Des Afghans se sont rassemblés mardi dans la ville d’Herat, dans l’ouest du pays, pour protester contre de nouvelles restrictions imposées aux femmes, la police démentant auprès de l’AFP l’usage d’armes à balles réelles pour disperser les manifestants.
A la suite d’un appel sur les réseaux sociaux, des dizaines d’hommes se sont rassemblés en réaction à une répression lancée trois jours plus tôt par la police des mœurs du gouvernement taliban, qui a arrêté des femmes ne portant pas le tchador ou la burqa, des vêtements qui couvrent entièrement le corps.
Les manifestations sont extrêmement rares en Afghanistan, où les autorités talibanes gouvernent selon une interprétation stricte de la loi islamique depuis août 2021.
Un manifestant de 33 ans — s’exprimant sous couvert d’anonymat auprès de l’AFP pour des raisons de sécurité — a indiqué que les forces de sécurité « ont utilisé des bâtons, des fouets et des armes à feu pour disperser la foule. Ils ont même tiré des coups en l’air ».
Ce dernier a assuré à l’AFP avoir vu des personnes blessées, ce que l’AFP n’a pas pu vérifier de manière indépendante. « Les gens sont extrêmement effrayés », a-t-il déclaré.

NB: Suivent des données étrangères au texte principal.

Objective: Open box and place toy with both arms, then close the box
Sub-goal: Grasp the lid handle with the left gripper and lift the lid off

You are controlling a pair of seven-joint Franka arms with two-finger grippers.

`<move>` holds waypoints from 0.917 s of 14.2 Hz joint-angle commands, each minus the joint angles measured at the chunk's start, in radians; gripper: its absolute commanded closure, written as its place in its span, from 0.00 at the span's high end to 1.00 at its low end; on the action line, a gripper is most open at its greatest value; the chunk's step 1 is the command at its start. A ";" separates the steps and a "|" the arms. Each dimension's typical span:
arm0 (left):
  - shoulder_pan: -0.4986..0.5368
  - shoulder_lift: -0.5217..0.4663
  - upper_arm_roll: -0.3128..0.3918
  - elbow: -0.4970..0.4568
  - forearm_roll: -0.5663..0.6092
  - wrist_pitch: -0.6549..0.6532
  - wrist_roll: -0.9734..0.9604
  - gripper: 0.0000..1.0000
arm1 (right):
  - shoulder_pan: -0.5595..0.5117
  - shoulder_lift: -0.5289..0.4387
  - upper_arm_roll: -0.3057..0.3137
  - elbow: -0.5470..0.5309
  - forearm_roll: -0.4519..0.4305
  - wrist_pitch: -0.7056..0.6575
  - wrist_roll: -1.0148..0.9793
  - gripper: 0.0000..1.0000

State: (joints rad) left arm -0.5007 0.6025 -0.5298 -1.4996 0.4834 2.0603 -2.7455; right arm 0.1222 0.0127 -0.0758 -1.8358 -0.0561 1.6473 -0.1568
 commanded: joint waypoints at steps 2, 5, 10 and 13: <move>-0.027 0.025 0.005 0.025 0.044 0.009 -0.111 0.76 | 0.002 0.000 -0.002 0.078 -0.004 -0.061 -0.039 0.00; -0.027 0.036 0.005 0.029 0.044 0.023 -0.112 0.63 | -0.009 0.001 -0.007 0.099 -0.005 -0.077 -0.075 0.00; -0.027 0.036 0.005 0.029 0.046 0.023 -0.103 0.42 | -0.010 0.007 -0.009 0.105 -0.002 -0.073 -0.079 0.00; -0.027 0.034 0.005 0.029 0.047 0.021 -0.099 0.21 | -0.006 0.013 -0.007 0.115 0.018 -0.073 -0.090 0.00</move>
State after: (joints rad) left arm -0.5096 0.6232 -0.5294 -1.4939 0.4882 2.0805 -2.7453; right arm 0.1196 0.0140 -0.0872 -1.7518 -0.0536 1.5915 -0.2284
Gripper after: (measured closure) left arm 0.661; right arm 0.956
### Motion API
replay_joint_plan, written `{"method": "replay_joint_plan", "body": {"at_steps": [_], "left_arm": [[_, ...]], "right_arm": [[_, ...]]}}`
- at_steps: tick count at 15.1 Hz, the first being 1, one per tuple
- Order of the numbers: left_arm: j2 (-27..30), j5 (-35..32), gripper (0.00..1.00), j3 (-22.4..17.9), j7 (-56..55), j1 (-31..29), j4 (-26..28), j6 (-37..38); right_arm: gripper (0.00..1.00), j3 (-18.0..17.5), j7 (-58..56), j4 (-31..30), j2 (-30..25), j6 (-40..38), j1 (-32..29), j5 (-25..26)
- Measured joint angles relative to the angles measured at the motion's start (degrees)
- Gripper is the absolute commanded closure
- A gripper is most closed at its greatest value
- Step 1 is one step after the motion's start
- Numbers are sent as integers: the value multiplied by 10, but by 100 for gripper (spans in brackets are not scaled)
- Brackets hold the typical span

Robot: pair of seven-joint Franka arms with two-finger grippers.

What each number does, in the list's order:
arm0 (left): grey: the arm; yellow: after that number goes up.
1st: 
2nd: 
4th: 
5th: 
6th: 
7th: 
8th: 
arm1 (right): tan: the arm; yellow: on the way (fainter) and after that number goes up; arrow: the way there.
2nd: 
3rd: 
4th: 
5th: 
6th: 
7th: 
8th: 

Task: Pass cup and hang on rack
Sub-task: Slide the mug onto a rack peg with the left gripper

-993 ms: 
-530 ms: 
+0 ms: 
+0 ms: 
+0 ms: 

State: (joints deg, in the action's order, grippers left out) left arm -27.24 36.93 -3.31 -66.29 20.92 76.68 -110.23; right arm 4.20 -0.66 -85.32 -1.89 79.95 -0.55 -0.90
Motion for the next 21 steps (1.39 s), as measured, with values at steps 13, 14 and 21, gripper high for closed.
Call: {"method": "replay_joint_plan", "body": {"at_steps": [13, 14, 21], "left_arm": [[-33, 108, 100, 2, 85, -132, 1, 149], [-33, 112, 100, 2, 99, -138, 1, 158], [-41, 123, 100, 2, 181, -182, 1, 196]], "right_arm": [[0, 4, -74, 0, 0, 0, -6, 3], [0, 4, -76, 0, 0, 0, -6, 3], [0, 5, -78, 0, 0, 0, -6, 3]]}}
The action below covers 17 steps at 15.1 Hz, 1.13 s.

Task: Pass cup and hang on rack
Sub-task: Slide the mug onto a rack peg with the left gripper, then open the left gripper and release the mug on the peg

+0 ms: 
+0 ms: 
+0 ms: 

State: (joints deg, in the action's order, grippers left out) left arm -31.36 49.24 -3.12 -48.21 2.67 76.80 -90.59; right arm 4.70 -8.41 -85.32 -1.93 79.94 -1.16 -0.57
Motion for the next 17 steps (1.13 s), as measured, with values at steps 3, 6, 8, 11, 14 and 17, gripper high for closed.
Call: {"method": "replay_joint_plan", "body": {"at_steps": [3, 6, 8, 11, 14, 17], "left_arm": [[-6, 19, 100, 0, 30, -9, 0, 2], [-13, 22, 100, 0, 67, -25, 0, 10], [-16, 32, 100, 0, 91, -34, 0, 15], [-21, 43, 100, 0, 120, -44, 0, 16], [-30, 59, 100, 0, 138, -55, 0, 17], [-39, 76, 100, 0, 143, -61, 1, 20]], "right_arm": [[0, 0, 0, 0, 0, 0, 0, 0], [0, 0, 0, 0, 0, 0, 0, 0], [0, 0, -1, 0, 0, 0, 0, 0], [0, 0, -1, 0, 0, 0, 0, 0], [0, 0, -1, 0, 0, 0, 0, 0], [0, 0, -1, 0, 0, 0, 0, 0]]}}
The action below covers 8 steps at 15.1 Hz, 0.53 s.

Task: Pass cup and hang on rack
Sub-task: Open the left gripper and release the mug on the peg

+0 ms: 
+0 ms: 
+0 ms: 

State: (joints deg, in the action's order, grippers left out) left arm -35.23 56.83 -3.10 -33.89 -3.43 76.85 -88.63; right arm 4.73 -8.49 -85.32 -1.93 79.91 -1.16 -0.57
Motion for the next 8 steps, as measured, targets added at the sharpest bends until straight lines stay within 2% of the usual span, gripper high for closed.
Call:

Interrogée par l’AFP, la police de la ville a nié l’utilisation d’armes, accusant les manifestants de chercher à « troubler l’ordre public ».
Un photographe présent au rassemblement a également indiqué à l’AFP avoir vu les forces de sécurité « frapper des manifestants et tirer des coups de feu en direction de la foule ». « D’après ce que j’ai vu, un nombre significatif de personnes ont été blessées ».
Le rapporteur spécial de l’ONU sur la situation des droits humains en Afghanistan Richard Bennett s’est dit « alarmé par l’usage excessif de la force contre des manifestants apparemment pacifiques à Hérat », sur X.
Une troisième témoin a déclaré à l’AFP avoir vu des dizaines de personnes manifester en soutien aux femmes.
Des personnes « ont tenté de se rassembler et de créer des tensions sous prétexte de protester contre des questions liées au respect du code vestimentaire du hijab », a affirmé le porte-parole de la police d’Hérat Saeed Masoud Hussaini à l’AFP.
« Grâce à la présence rapide des forces de sécurité, la situation a été totalement maîtrisée et une escalade des tensions a été évitée », a-t-il dit.
Partout en Afghanistan, les femmes doivent être entièrement couvertes lorsqu’elles sortent de chez elles, nombre d’entre elles portant une longue abaya fluide, un voile islamique et un couvre-visage.